An observational study of electronic patient data to compare diabetes medications and to determine which ones offer the best balance of risks and benefits.

Study Overview

• Status: Recruiting
• Conditions: Diabetes Mellitus, Type 2
• Intervention / Treatment: Drug: DPP4; Drug: GLP-1 receptor agonist; Drug: Basal Insulin; Drug: SLGT2; Drug: SU

Detailed Description

Type 2 diabetes is an increasingly common disease that affects more than 10 percent of adults in the United States. Multiple medications are available to treat this condition. However, many of these medications have never been directly compared against one another, which makes it unclear which medication is the best to use.

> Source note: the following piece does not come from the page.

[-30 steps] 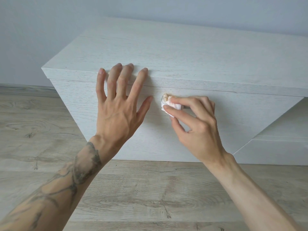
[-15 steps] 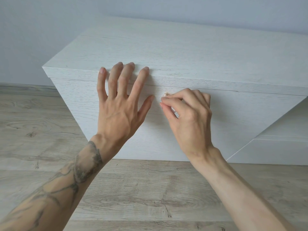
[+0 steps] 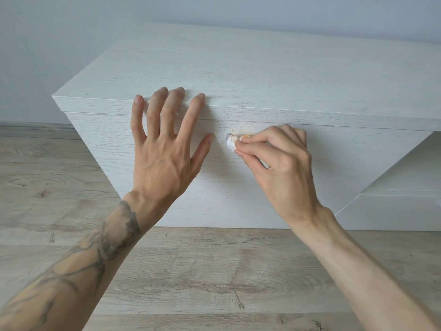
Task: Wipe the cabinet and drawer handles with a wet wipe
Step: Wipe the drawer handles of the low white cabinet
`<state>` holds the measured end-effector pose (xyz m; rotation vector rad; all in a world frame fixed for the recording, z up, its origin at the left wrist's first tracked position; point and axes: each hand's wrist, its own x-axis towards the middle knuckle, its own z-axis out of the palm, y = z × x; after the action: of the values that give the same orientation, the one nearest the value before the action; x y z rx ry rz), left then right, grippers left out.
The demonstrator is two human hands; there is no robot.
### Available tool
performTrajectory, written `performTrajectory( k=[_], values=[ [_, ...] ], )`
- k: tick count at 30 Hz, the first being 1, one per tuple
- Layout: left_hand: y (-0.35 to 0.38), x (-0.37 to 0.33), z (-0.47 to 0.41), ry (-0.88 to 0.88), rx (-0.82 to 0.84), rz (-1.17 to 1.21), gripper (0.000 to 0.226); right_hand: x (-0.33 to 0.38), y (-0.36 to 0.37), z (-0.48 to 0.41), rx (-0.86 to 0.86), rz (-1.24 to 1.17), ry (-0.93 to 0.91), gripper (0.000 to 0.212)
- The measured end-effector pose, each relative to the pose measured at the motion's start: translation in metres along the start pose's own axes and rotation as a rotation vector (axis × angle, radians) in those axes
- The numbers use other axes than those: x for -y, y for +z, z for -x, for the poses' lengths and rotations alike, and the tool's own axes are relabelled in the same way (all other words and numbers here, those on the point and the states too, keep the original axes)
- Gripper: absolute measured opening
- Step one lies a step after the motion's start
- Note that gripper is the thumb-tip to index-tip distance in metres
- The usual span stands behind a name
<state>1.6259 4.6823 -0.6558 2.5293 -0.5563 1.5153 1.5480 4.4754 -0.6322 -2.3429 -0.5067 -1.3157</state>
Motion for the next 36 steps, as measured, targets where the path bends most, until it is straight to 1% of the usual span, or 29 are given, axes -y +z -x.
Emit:
performTrajectory(
  k=[3,8,12,16,19,23,27,31,34,36],
  values=[
    [-0.002,0.000,-0.001,-0.006,0.016,0.005,0.061,-0.017,-0.015,0.005,0.022,0.014,-0.036,0.004],
    [-0.005,-0.001,-0.001,-0.012,0.031,0.013,0.060,-0.045,-0.039,0.019,-0.009,-0.003,0.020,0.006],
    [-0.007,-0.003,-0.001,-0.019,0.031,0.017,0.060,-0.027,-0.025,0.017,-0.045,-0.021,0.069,0.005],
    [-0.006,-0.003,-0.002,-0.015,0.022,0.009,0.060,0.005,0.003,0.002,-0.030,-0.047,0.052,0.003],
    [-0.005,-0.003,-0.001,-0.018,0.013,0.005,0.061,0.018,0.017,-0.003,-0.026,-0.005,0.048,0.005],
    [-0.005,-0.002,-0.001,-0.013,0.016,0.011,0.061,0.009,0.011,0.006,-0.019,0.005,0.007,0.009],
    [-0.006,-0.002,-0.001,-0.007,0.024,0.019,0.060,-0.022,-0.015,0.021,-0.084,0.014,0.003,0.011],
    [-0.006,-0.002,-0.001,-0.011,0.032,0.026,0.061,-0.038,-0.027,0.029,-0.099,-0.081,0.118,0.010],
    [-0.007,-0.002,-0.001,-0.012,0.032,0.028,0.061,-0.032,-0.022,0.032,-0.137,-0.263,0.306,0.011],
    [-0.007,-0.002,-0.002,-0.015,0.028,0.027,0.061,-0.026,-0.017,0.033,-0.207,-0.418,0.459,0.015]
  ],
)
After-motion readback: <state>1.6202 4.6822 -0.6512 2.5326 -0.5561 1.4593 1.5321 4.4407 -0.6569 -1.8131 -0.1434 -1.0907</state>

Investigators will use a large database of electronic patient data to compare diabetes medications to determine which ones offer the best balance of risks and benefits. This database will draw from several large healthcare institutions and health insurance companies that collectively pull from a patient population of over 130 million across all major regions of the United States. Investigators will study adults aged 30 or older who have type 2 diabetes and are at moderate risk of heart attacks and strokes, and who are starting a second diabetes medication (after metformin). Investigators will use clinical trial emulation, a cutting-edge statistical technique, to compare the following classes of diabetes medications: (1) DPP4 inhibitors (alogliptin, linagliptin, sitagliptin, or saxagliptin); (2) GLP1 receptor agonists (dulaglutide, exenatide, liraglutide, or semaglutide); (3) basal insulin (degludec, detemir, glargine, or NPH); (4) SGLT2 inhibitors (canagliflozin, dapagliflozin, empagliflozin, or ertugliflozin); and (5) sulfonylureas (glimepiride, glipizide, or glyburide).

To determine which diabetes medications provide the greatest benefit to patients, investigators will compare how much they reduce the risks of the following \conditions: (1) heart attack; (2) heart failure; (3) stroke; (4) kidney disease; (5) eye disease; and (6) liver disease. To allow patients with diabetes and their doctors to make fully informed decisions about which diabetes medication to take, investigators will also compare these medications' risks of the following possible side effects: (1) low blood sugar; (2) kidney infection; (3) severe skin infections in the genital area; (4) foot/leg amputations; (5) broken bones; (6) pancreatitis (i.e., severe inflammation of the pancreas); (7) pancreatic cancer; (8) thyroid cancer; and (9) death from causes other than heart attacks or strokes.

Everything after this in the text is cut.